Desert Island Books
- committee53
- 3 hours ago
- 4 min read
How to choose only eight books for company? And to appeal to every mood? I decided my choices should be like encountering old friends, not seen for a while, but never forgotten, and always a pleasure to meet again. Books I enjoyed years ago, and would like to reread, if my current ‘to be read’ pile was not already teetering out of control. There is one exception to this, last read as recently as 2019, while on a trip to Bath for a Significant Birthday.
Le Morte d’ Arthur by Sir Thomas Malory (originally published by William Caxton 1485 but I have a newer and more accessible Penguin edition given to me in 1985!)
I love a quest. The legends of King Arthur, Guinevere, Camelot, Tintagel, and the Knights of the Round Table have fascinated me for years. I have a whole bookcase dedicated to the Arthurian legends, from novels reimagining stories from Le Morte d’ Arthur to non-fiction texts investigating the people and places which may have inspired the legend. Secretly, I love to believe that the ‘Once and Future King’ is not just a legend…
Persuasion by Jane Austen (1817)
I cannot imagine being stranded anywhere without Jane Austen, let alone on what I have decided will be the most idyllic of desert islands. Persuasion, published posthumously, introduces a mature heroine, quiet, thoughtful, reserved, yet good in a crisis. Anne Elliot has lost her ‘bloom’, along with her chance of happiness, having been persuaded to reject a penniless but ambitious naval officer when she was nineteen. The story begins in the ‘sweet’ and ‘sad’ autumnal months, which reflect the gentle melancholy of Anne’s situation. Constancy in love is rewarded by a second chance of happiness and fulfilment. Captain Wentworth’s proposal is one of the most beautiful love letters in literature.
Barchester Towers by Anthony Trollope (1857)

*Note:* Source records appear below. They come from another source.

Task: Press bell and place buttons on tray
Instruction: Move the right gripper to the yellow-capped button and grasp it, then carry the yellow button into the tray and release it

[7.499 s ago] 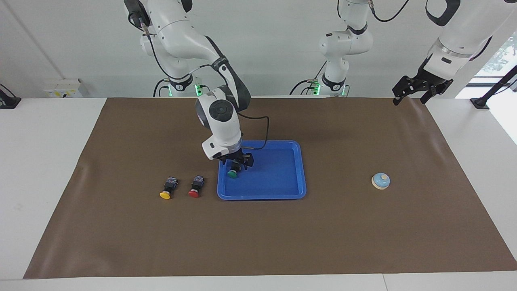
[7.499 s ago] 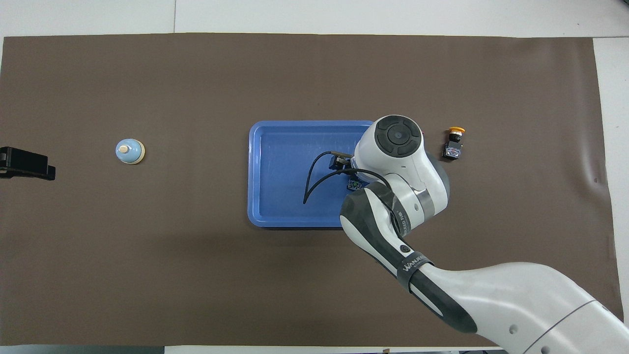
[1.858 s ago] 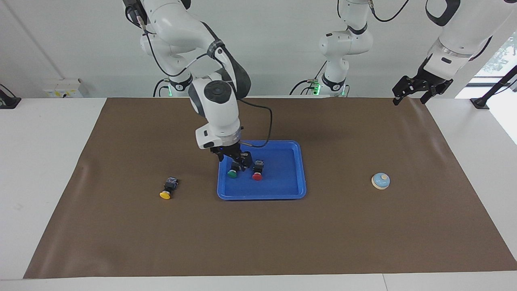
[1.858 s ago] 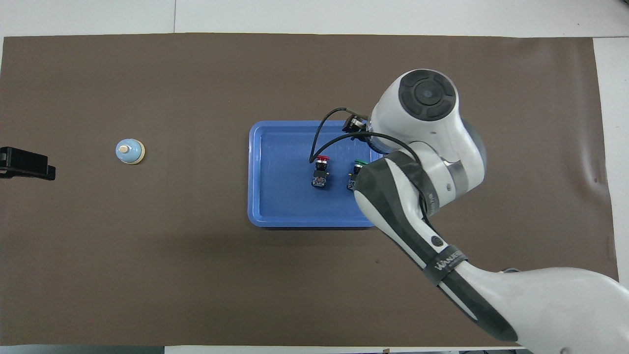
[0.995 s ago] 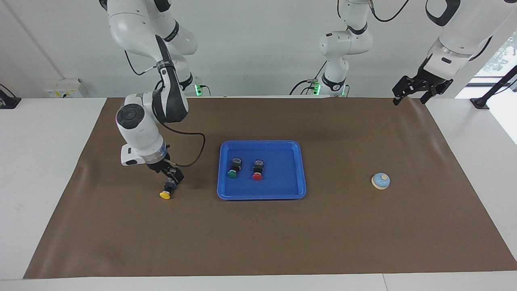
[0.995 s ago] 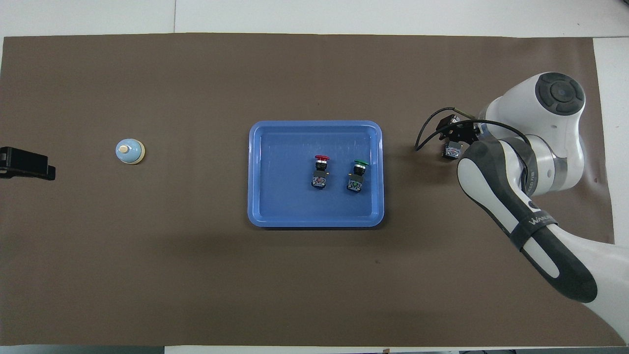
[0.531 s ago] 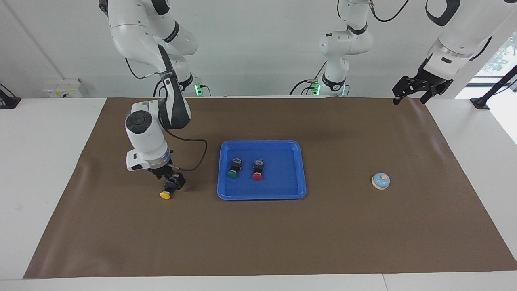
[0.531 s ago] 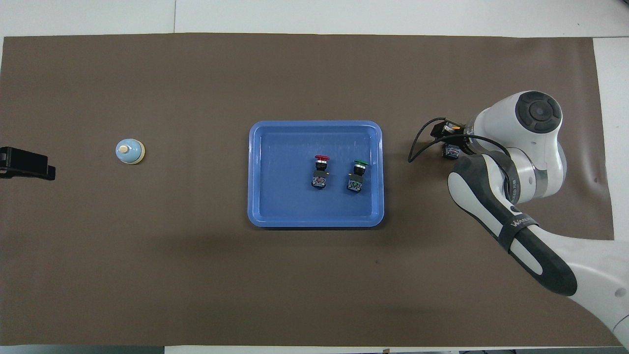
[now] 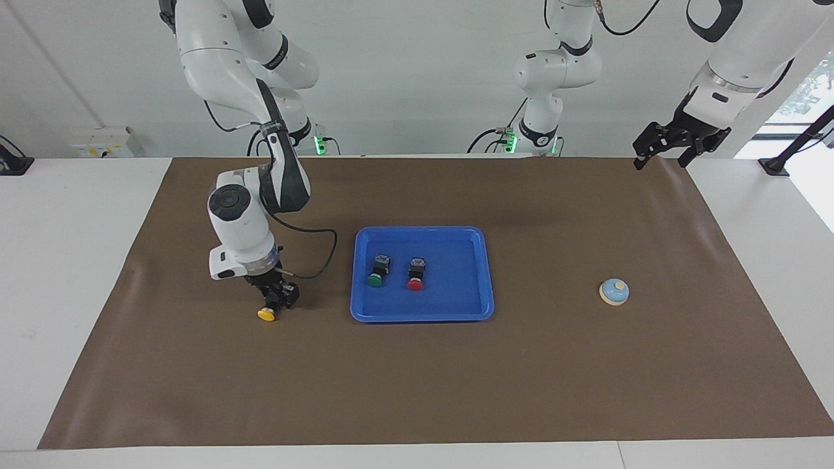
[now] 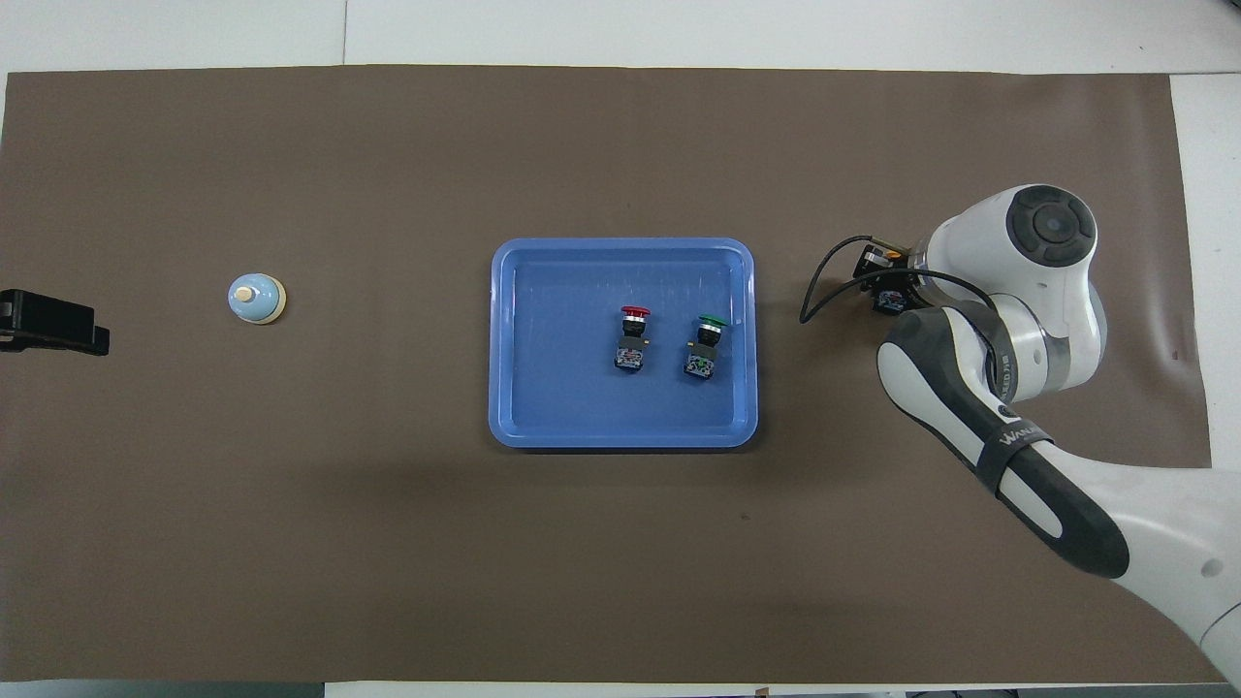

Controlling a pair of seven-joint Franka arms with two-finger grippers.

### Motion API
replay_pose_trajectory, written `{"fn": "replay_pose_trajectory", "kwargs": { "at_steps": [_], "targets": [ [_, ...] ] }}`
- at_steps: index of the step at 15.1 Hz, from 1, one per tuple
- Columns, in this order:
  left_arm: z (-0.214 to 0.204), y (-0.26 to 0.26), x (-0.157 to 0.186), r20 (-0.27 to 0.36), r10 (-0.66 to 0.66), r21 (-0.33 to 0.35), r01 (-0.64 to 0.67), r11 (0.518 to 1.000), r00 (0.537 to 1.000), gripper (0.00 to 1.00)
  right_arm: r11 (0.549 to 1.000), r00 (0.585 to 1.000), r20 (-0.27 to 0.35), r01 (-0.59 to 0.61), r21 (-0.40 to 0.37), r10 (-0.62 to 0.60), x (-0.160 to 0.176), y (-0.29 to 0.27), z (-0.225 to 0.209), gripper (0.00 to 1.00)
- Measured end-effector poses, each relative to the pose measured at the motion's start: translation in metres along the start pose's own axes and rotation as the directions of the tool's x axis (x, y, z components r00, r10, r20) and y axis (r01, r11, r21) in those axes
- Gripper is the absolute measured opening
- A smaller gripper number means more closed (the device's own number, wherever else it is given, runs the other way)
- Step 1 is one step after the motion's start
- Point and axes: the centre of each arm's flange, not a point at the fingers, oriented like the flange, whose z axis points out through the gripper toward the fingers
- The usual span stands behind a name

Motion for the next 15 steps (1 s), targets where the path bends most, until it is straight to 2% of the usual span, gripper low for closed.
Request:
{"fn": "replay_pose_trajectory", "kwargs": {
  "at_steps": [1, 2, 7, 10, 12, 15],
  "targets": [
    [0.0, 0.0, 0.0, 0.0, 0.0, 0.0, 0.0, 1.0, 1.0, 1.0, 1.0, 1.0, 0.0, 0.0, 0.0, 0.0, 0.0, 0.0, 0.0, 0.42],
    [0.0, 0.0, 0.0, 0.0, 0.0, 0.0, 0.0, 1.0, 1.0, 1.0, 1.0, 1.0, 0.0, 0.0, 0.0, 0.0, 0.0, 0.0, 0.0, 0.41],
    [0.0, 0.0, 0.0, 0.0, 0.0, 0.0, 0.0, 1.0, 1.0, 1.0, 1.0, 1.0, 0.0, 0.006, 0.0, -0.006, 0.0, -0.003, -0.002, 0.41],
    [0.0, 0.0, 0.0, 0.0, 0.0, 0.0, 0.0, 1.0, 1.0, 1.0, 0.999, 0.999, 0.022, 0.038, -0.023, -0.038, -0.002, -0.027, -0.029, 0.41],
    [0.0, 0.0, 0.0, 0.0, 0.0, 0.0, 0.0, 1.0, 1.0, 1.0, 0.995, 0.995, 0.029, 0.096, -0.033, -0.095, -0.017, -0.072, -0.066, 0.41],
    [0.0, 0.0, 0.0, 0.0, 0.0, 0.0, 0.0, 1.0, 1.0, 1.0, 0.985, 0.983, 0.047, 0.175, 0.0, -0.175, -0.071, -0.146, -0.112, 0.41]
  ]
}}
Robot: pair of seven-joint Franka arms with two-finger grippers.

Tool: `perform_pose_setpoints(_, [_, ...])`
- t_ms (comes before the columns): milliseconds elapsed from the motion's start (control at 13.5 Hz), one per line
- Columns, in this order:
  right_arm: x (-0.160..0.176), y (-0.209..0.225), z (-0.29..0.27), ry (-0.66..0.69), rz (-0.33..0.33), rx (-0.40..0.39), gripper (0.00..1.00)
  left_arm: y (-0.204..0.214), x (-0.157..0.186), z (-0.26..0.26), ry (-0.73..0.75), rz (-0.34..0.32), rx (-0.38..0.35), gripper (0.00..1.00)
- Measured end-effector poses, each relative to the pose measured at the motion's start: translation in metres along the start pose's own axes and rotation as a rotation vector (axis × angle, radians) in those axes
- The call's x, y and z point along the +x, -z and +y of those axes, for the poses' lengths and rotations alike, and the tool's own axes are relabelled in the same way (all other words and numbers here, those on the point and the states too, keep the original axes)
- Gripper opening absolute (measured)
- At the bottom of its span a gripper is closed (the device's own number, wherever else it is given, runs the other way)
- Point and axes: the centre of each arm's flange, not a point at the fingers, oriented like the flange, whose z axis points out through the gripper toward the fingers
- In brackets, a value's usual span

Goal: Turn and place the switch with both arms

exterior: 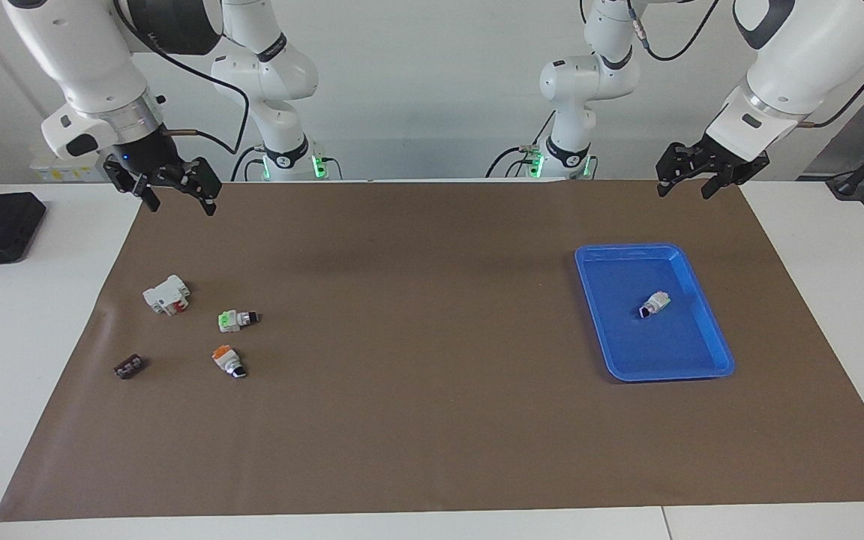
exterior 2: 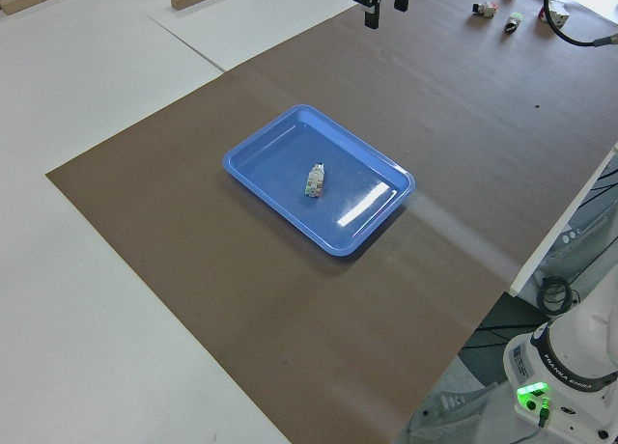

Anthony Trollope treats his reader as an ally, inviting them into the process of storytelling, sharing his observations on the fortunes and foibles of his characters. He was an astute and often irreverent observer of Victorian society, portraying the small humiliations and petty triumphs of social and political manoeuvring with wit and empathy. Narrowing his work to just one, I would have to choose the ecclesiastical power struggle in Barchester Towers. The tyrannical, scheming Bishop’s wife Mrs Proudie ranks among Trollope’s greatest creations.
Cold Comfort Farm by Stella Gibbons (1932)
Orphan Flora Poste arrives at the aptly named Cold Comfort Farm in rural Sussex to live with her relatives, the gloomy and dysfunctional Starkadder family, a glorious collection of characters headed by matriarch Aunt Ada Doom who once ‘saw something nasty in the woodshed’. Flora takes it upon herself to improve their lives. Wonderful and witty.
The Go-Between by L. P. Hartley (1953)
A brutal yet beautiful coming-of-age story. Naïve, sensitive Leo Colston is invited to spend the summer holiday with a wealthy school friend. An Edwardian schoolboy idyll of sunshine and cricket and afternoon teas is eroded by Leo’s awareness of his social inferiority and his uneasy introduction to a world of adult secrets and deception. The often-quoted opening line is magnificent.
Possession by A. S. Byatt (1990)
Set both in the present day and the nineteenth century, Possession is simultaneously a love story, a historical romance, a literary detective story and a satire on academia. Roland Mitchell is an academic researching the Victorian poet Randolph Henry Ash. Maud Bailey is a scholar researching the life and work of her distant relative, a little-known poet named Christabel LaMotte. They find evidence of a previously unknown connection between the two poets. Following a trail of clues from letters and journals, and in a race against rival colleagues, Mitchell and Bailey collaborate to uncover the truth about Ash and LaMotte's relationship.
From one literary mystery to another.
Have his Carcase by Dorothy M. Sayers (1932)
My desert island library would not be complete without an entry from the Golden Age of mystery writing. Lord Peter Wimsey, aristocratic amateur detective and detective novelist and Harriet Vane investigate. Harriet discovers the body of a man lying on an isolated rock on the shore. His throat has been recently cut. There are no footprints in the sand other than those of the victim, and Harriet herself. Unfortunately, the corpse is washed away by the rising tide before she can summon help.
Even the best of desert islands might begin to feel a little too quiet. Reading my final choice, originally written in instalments, is like talking to a friend who says exactly what you are thinking, only so much more eloquently and amusingly.
The Diary of a Provincial Lady by E. M. Delafield (1930)
Written in diary form, E. M. Delafield celebrates Englishness and the ordinary. The Provincial Lady is observant, self-deprecating, unsentimental, understated and makes well-judged use of Capital Letters. She offers readers a glimpse of middle class, domestic life in England in the period between the two World Wars, transforming the small and familiar dullness of everyday life into laughter.
If I had to choose an additional luxury item it would be tiny nonpareilles capers!